If she is eating the plants its because she isn't fed enough. Or you have a lot of algae on the leaves of plants. I keep bristlenoses in planted tanks all the time with no problems.


----------



## Angel (Feb 5, 2014)

Oh, I am so pleased to hear that! She gets a good supply of food. Fresh and bought. My tank is newly planted so there is definitely no algae on the plants. My supplier told me to get rid of her. I thought it may just be new plants that are not making it as well as others. Most of the plants are looking great. Thanks for your reply.


----------



## jccaclimber2 (May 6, 2012)

While it is possible, I also keep BN plecos with plants and never have issues. Algae wafers should help. Also remember that new plants from suppliers are usually grown above water and will shed their emergent leaves as they convert.


----------



## jccaclimber2 (May 6, 2012)

There are hundreds of species of fish that can be kept in planted tanks, as well as hundreds that cannot. Generally I look up each individual fish before making a decision. This is good anyways as you want to know what the care requirements of a fish are before buying it.
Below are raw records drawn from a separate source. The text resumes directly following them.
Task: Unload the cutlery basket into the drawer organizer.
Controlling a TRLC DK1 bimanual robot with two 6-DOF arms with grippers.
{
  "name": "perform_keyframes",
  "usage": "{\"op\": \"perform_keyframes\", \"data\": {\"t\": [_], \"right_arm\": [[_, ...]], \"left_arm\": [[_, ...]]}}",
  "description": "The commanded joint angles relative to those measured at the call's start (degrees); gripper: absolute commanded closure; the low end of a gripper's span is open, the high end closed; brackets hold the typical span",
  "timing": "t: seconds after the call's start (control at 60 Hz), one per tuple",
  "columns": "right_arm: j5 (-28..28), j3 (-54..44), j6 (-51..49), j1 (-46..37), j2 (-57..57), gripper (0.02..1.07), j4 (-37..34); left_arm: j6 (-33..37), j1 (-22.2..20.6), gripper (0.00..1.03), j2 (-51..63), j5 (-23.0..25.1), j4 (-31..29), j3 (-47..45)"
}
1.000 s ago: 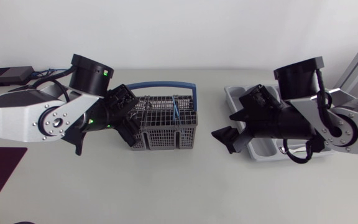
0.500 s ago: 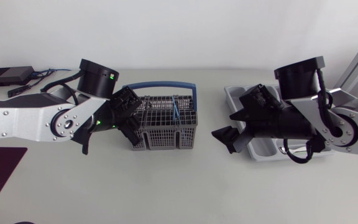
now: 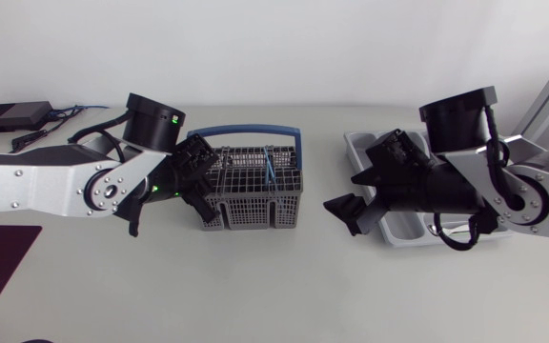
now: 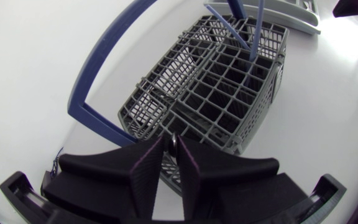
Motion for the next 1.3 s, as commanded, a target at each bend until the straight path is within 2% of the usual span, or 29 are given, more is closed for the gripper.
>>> {"op": "perform_keyframes", "data": {"t": [0.0, 0.283, 0.717, 1.283], "right_arm": [[-0.2, -1.5, 0.3, 0.7, -0.3, 0.06, -0.2], [-0.1, -1.7, 0.4, 0.9, -0.6, 0.06, -0.2], [-0.1, -2.2, 0.4, 0.9, -1.0, 0.06, -0.3], [-0.1, -1.9, 0.3, 1.2, -1.0, 0.06, -0.9]], "left_arm": [[-0.6, 0.3, 0.85, 1.4, -0.5, 0.4, 1.3], [-0.6, 0.9, 0.90, 1.2, 1.2, -1.0, 2.1], [-1.2, 3.9, 0.93, -1.1, 8.7, -7.6, 5.0], [-0.4, 3.4, 0.93, -9.5, 8.5, -9.7, 5.0]]}}
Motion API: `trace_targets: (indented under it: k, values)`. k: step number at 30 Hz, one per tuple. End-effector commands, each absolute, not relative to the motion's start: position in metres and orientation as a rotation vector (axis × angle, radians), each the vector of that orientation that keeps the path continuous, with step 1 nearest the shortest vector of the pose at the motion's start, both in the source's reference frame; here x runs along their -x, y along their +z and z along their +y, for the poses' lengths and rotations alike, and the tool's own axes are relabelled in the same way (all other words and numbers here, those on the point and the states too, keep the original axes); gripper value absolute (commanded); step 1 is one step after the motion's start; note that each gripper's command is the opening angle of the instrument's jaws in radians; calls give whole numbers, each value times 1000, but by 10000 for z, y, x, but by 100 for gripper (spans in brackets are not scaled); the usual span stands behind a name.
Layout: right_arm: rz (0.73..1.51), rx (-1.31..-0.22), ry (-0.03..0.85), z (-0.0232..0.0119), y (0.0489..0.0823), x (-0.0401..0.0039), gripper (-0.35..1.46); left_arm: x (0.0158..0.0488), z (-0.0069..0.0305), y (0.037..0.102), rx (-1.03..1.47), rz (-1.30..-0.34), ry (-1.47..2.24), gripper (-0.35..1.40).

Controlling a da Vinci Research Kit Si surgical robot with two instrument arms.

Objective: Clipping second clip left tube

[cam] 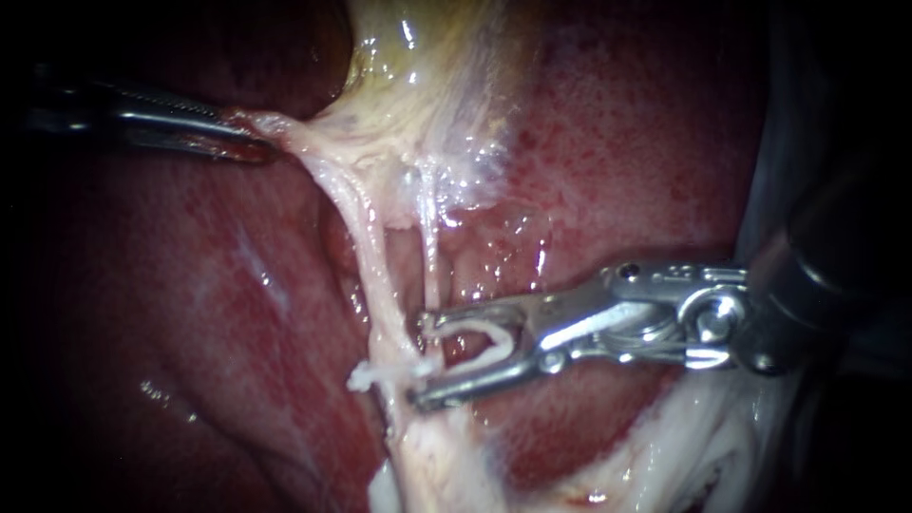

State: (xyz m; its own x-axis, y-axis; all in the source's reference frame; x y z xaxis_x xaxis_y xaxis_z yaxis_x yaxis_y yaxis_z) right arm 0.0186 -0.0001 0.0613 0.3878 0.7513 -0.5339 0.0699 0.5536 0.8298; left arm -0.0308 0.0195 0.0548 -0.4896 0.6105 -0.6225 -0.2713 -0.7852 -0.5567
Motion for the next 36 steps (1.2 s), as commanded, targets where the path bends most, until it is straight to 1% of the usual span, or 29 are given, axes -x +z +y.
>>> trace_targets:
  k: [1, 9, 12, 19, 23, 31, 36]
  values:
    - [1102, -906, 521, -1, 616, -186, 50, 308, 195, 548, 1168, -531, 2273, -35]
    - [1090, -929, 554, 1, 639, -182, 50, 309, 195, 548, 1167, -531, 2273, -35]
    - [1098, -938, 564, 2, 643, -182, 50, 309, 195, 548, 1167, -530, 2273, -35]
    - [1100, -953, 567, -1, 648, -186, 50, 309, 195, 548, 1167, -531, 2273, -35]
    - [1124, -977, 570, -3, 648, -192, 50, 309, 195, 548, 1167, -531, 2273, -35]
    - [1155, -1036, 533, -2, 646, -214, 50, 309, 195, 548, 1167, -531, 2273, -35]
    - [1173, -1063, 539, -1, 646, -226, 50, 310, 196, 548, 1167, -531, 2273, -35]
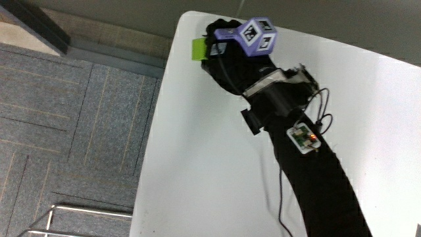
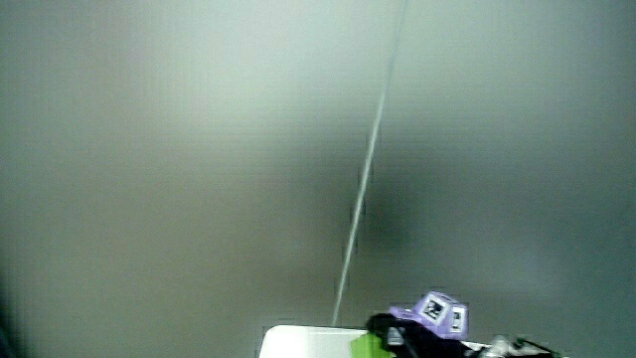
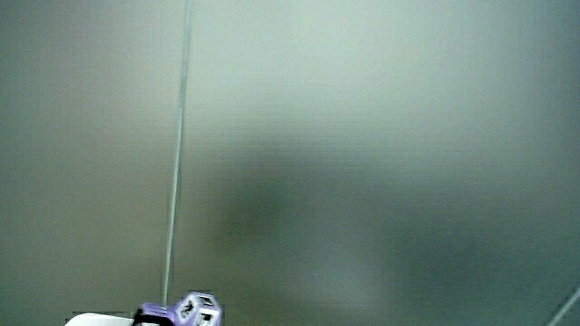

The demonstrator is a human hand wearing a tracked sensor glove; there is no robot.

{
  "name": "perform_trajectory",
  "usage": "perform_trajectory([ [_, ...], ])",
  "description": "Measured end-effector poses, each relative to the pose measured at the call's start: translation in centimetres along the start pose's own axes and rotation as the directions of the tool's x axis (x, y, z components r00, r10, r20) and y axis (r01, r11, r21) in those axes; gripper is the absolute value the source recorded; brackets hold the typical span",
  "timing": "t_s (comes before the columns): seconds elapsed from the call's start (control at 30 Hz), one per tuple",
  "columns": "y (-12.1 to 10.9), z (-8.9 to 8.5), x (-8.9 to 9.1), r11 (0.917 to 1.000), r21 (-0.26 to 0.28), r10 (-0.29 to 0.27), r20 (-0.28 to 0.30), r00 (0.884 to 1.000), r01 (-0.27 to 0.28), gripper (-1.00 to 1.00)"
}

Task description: Place green brick

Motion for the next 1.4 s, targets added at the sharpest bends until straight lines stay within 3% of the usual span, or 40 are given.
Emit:
perform_trajectory([
  [0.43,0.6,-2.0,1.0,0.9945,-0.044,-0.092,0.066,0.994,0.095,0.00],
  [0.47,0.6,-2.0,1.2,0.9947,-0.039,-0.094,0.037,0.995,0.096,0.00],
  [0.7,0.4,-1.8,1.0,0.9921,-0.052,-0.111,0.069,0.991,0.114,0.00],
  [0.83,0.3,-2.0,1.0,0.9915,-0.057,-0.111,0.102,0.989,0.117,-0.24],
  [0.97,0.3,-2.9,2.0,0.9919,-0.034,-0.119,0.100,0.988,0.123,-0.47],
  [1.0,-0.1,-2.6,1.6,0.9922,-0.050,-0.109,0.085,0.990,0.114,-0.53],
  [1.27,-0.3,-3.2,2.0,0.9940,-0.036,-0.098,0.120,0.988,0.103,-1.00],
  [1.4,-0.8,-3.3,2.2,0.9963,-0.011,-0.084,0.109,0.990,0.086,-1.00],
])
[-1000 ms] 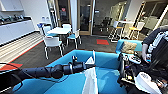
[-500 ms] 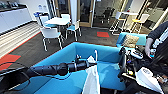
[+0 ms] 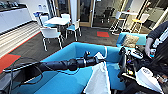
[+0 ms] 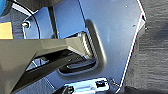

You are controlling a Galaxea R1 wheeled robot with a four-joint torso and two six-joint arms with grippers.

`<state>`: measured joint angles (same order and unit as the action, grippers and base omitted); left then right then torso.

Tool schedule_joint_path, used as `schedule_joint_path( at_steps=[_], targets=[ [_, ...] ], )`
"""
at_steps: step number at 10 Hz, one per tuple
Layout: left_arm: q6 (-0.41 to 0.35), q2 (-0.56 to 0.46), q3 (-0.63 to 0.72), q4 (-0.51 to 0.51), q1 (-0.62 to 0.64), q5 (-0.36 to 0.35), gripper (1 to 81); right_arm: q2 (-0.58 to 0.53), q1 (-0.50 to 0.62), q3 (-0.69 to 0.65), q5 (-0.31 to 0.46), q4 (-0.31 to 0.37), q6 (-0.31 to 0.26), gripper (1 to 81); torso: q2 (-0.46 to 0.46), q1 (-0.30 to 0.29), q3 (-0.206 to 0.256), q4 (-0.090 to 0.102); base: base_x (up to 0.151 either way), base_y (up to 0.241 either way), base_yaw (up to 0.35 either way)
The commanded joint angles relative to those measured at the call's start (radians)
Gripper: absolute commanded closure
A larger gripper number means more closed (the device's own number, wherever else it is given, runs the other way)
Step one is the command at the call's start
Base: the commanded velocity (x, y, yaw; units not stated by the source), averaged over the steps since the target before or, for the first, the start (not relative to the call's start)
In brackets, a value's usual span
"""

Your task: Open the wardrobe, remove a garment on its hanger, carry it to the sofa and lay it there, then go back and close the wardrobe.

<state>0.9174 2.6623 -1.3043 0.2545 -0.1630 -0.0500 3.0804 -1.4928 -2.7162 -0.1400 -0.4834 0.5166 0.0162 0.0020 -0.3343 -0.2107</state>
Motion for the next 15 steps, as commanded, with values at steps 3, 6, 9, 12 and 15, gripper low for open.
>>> schedule_joint_path(
  at_steps=[3, 6, 9, 12, 15],
  targets=[
    [0.003, 0.050, -0.159, -0.040, 0.214, -0.047, 81.1, -0.001, 0.010, 0.003, 0.053, -0.006, -0.003, 1.0, 0.000, 0.000, 0.000, 0.000, 0.000, 0.000, 0.000],
    [0.035, 0.021, -0.214, -0.041, 0.259, -0.051, 81.1, -0.001, 0.012, 0.003, 0.054, -0.006, -0.003, 1.0, 0.000, 0.000, 0.000, 0.000, 0.000, 0.000, 0.000],
    [0.070, 0.035, -0.311, -0.041, 0.280, -0.054, 81.1, -0.001, 0.012, 0.003, 0.057, -0.006, -0.003, 1.0, 0.000, 0.000, 0.000, 0.000, 0.000, 0.000, 0.000],
    [0.107, 0.059, -0.402, -0.041, 0.302, -0.051, 81.1, 0.000, 0.010, 0.003, 0.059, -0.004, -0.003, 1.0, 0.000, 0.000, -0.001, 0.000, 0.000, 0.000, 0.000],
    [0.132, 0.097, -0.512, -0.043, 0.332, -0.048, 81.1, 0.002, 0.008, 0.003, 0.062, -0.004, -0.004, 1.0, 0.000, 0.000, -0.001, 0.000, 0.000, 0.000, 0.000]
  ],
)
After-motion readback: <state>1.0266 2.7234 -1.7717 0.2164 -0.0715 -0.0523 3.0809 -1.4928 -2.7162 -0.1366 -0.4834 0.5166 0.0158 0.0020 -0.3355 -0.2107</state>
African cichlids as a general rule are not plant tolerant. Some american cichlids (angels, discus, geos, rams) are just fine. Looking at their native habitat is a good indicator, although a few species that live with plants such as silver dollars consider plants to be breakfast salad.


----------



## coralbandit (Jul 29, 2012)

Some leaves,and sometimes parts of plant(stem and all) come off plants on the regular in my tank.It doesn't slow the plants growth from what I have seen.


----------



## Angel (Feb 5, 2014)

I had an established aquarium for about 6 years but with plastic plants. I introduced the plants to my existing fish. Not fish to existing plants. That seems to be the problem.


----------



## coralbandit (Jul 29, 2012)

what fish do you have?Many here will tell you about there"appetite".


----------



## Angel (Feb 5, 2014)

I have fiery barbs, boesmani rainbows, corys, Bolivia rams and German blue rams. Oh, and my big girl! My BN.


----------



## jccaclimber2 (May 6, 2012)

That list should be fine with plants.


----------



## coralbandit (Jul 29, 2012)

1^ with jc.Believe it or not plants take longer to acclimate then fish!So probly just normal getting used to it happening.Give the plants 2-3 weeks to get used to your tank.
And don't pay no mind to old leaves and how they grow,it is all about new growth and new leaves.If you have any new sprouts or leaves then all is good usaully or at least good enough.


----------



## Angel (Feb 5, 2014)

Thanks. All making sense now.


----------



## coralbandit (Jul 29, 2012)

Tank size,lights(type and temp) and some plant names and I'm sure someone will get you headed in the right direction.Most with planted tanks(low tech or high) keep lighting to 6-8 hours.The temp of bulbs should be around 6700K up to 10000K is safe.some plants need ferts(in water or root tabs) and some will do fine with fish waste.Most who are really trying for plants dose ferts.


----------



## Angel (Feb 5, 2014)

Using flourish tabs and flourish water additives twice a week. Do a 30th% water change twice a week and clean both filters when necessary. Do not vacuum since adding new substrate. (Finding that the most difficult to get used to).


----------



## coralbandit (Jul 29, 2012)

Angel said:


> Using flourish tabs and flourish water additives twice a week. Do a 30th% water change twice a week and clean both filters when necessary. Do not vacuum since adding new substrate. (Finding that the most difficult to get used to).


Well on your way!Good for you!


----------



## Arthur7 (Feb 22, 2013)

If the bristle nose catfish really erodes the shoots, you can even try to offer cheaper plants. Ceratopteris. Grows faster than it can be eroded by. Very soft and tasty green. The eats the catfish prefer and has no more hunger.


----------



## Angel (Feb 5, 2014)

Thanks for the tip. I will try that. :animated_fish_swim


----------